Dialectical Behavior Therapy
I wrote this reflection for my problem identification class at the University of Rochester. The professor asked us to reflect on a particular reading, the reading for this reflection was Linehan's Dialectical Behaviour Therapy (DBT) for Borderline Personality Disorder: Overview and Adaptation by Swales, Heard, and Williams (2000). I have included my reflection below.
Dialectical Behavior Therapy
This week, I chose to reflect on Linehan's Dialectical Behaviour Therapy (DBT) for Borderline Personality Disorder: Overview and Adaptation by Swales, Heard, and Williams (2000). Swales et al. provide a historical background of DBT. Originally designed as a form of CBT for suicidal women with Borderline Personality Disorder (BPD), DBT addresses the interrelated dysregulation this condition presents. DBT focuses on interrelatedness within the client and between the client and others and the world, with a special focus on the interrelationship between client and therapist. DBT wants to see the world as sets of dialectical ideas or feelings constantly in flux. In this dialectic, DBT refers to one pole as the thesis and the other as the antithesis; tension exists between each pole. DBT uses this tension to create change in the client. DBT is said to be one of the few empirically verified methods of psychotherapy that have evidence to work with BPD.
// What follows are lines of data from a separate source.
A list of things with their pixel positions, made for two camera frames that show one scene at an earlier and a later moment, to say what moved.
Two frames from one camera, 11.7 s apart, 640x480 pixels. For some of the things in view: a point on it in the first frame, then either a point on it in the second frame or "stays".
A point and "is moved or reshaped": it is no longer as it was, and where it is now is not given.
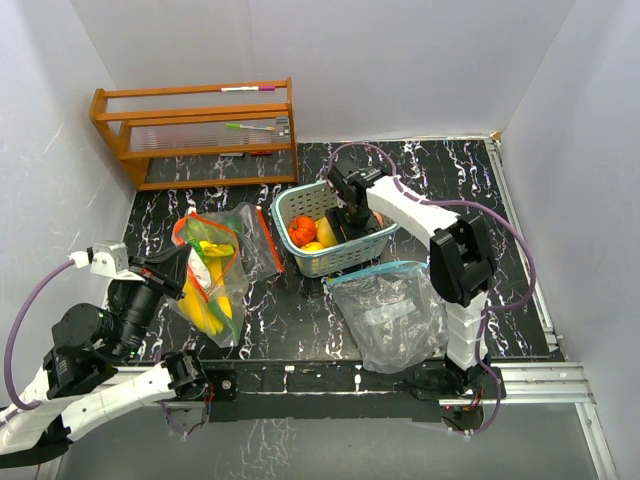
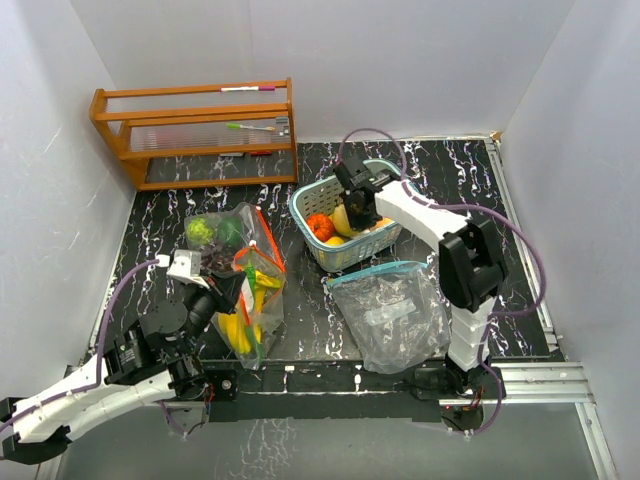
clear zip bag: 217,283 → 250,331
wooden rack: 220,121 stays
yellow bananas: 200,307 → 232,324
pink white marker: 247,88 stays
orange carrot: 302,230 → 322,225
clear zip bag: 394,315 stays
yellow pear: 325,234 is moved or reshaped
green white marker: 242,126 stays
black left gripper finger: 167,269 → 224,288
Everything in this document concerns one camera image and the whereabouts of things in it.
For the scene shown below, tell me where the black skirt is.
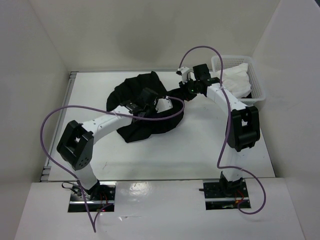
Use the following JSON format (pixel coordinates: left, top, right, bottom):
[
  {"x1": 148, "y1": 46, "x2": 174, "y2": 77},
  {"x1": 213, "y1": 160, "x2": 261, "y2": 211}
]
[{"x1": 104, "y1": 71, "x2": 187, "y2": 145}]

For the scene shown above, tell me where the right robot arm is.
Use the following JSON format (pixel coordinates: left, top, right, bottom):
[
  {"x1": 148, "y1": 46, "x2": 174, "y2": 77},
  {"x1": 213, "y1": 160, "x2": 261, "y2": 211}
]
[{"x1": 176, "y1": 64, "x2": 261, "y2": 197}]

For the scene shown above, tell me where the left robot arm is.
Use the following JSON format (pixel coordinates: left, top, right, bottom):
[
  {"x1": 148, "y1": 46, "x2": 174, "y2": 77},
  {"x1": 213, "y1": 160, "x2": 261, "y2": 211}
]
[{"x1": 56, "y1": 88, "x2": 171, "y2": 200}]

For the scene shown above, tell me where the white skirt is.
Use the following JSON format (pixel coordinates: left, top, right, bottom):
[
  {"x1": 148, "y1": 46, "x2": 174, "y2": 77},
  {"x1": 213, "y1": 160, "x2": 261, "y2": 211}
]
[{"x1": 222, "y1": 63, "x2": 252, "y2": 99}]

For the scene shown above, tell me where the white plastic basket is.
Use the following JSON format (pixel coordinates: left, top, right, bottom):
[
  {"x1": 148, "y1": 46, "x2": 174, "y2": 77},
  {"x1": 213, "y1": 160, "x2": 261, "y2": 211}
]
[{"x1": 211, "y1": 55, "x2": 266, "y2": 106}]

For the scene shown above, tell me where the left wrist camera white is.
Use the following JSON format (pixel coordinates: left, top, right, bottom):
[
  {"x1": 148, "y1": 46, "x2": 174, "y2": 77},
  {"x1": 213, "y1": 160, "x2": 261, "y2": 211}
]
[{"x1": 155, "y1": 98, "x2": 173, "y2": 113}]

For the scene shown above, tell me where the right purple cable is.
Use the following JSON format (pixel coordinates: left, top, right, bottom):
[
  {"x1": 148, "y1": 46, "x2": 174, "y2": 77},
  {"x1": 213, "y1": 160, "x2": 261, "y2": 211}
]
[{"x1": 178, "y1": 45, "x2": 267, "y2": 216}]

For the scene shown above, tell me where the purple cable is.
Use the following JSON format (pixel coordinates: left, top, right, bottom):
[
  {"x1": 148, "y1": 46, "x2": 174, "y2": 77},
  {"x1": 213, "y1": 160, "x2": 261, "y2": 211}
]
[
  {"x1": 41, "y1": 96, "x2": 186, "y2": 233},
  {"x1": 178, "y1": 45, "x2": 267, "y2": 216}
]

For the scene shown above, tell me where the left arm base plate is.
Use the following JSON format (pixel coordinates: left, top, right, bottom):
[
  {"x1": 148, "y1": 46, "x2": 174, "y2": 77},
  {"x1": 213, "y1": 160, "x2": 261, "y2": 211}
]
[{"x1": 61, "y1": 181, "x2": 117, "y2": 213}]

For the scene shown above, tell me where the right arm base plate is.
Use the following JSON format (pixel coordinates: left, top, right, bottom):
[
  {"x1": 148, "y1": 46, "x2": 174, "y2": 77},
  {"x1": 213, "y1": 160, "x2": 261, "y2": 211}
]
[{"x1": 199, "y1": 179, "x2": 251, "y2": 211}]

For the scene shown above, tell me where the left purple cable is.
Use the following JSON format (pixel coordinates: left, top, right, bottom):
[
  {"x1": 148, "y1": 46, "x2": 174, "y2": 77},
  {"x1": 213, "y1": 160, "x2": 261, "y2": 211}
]
[{"x1": 41, "y1": 96, "x2": 186, "y2": 233}]

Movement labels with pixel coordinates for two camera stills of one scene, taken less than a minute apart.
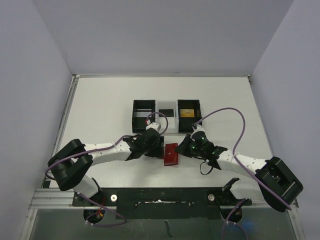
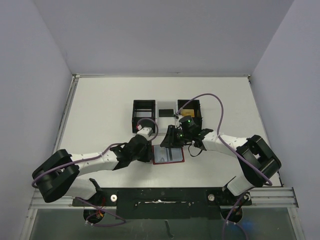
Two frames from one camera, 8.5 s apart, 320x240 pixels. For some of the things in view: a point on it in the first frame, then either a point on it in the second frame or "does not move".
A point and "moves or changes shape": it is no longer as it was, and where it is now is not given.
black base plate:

Swales et al. offer more details on how DBT is delivered, including its method of intentionally targeting problems one at a time and the different modalities through which practitioners deliver DBT to clients. Swales et al. list the primary tasks of DBT as enhancing a client's abilities, motivating the client, helping them expand their abilities to broader contexts, helping the client use structure, and caring for the well-being of the therapist. DBT offers a structured set of stages, starting with the creation of a safe environment, then processing past trauma, building self-respect, and finding joy. DBT cites that individuals with BPD often are too emotionally sensitive, passive within their environment, and feel like they are in constant crisis. DBT attempts to remedy these BPD traits by challenging the client to problem solve, offering accurate and genuine validation, and using a deadpan stylistic manner that unwaveringly faces the emotionality of the client within moments of tension, among other skills.
I have often wondered humanistic empathy alone is enough to treat clients with severe mental illness. DBT seems to take CBT and turn it up a notch to deal with clients who are more complicated. I felt that DBT’s approach embodies a ‘tough love’ style. When I researched Marsha Linehan, I was struck by how her persona resembled that of a stern headmistress, like Minerva McGonagall from Harry Potter, or even a strict educator from a British (Lockean) boarding school. This demeanor reflects the structured and disciplined nature of DBT.
Because DBT is so prescriptive, both stylistically and in its methods, I wonder if it limits the approach to a particular kind of person. The same way many psychoanalysts copy Freud. I wonder if DBT can only be done correctly by a certain kind of practitioner who naturally has the same demeanor as Linehan.
Questions I have include how this technique fared in modern times? I can see how it originated in the early 1990s, and the paper itself was written in 2000 and has a sentiment appropriate to that milieu. However, things have changed a lot since then, and I wonder if DBT stands the test of time?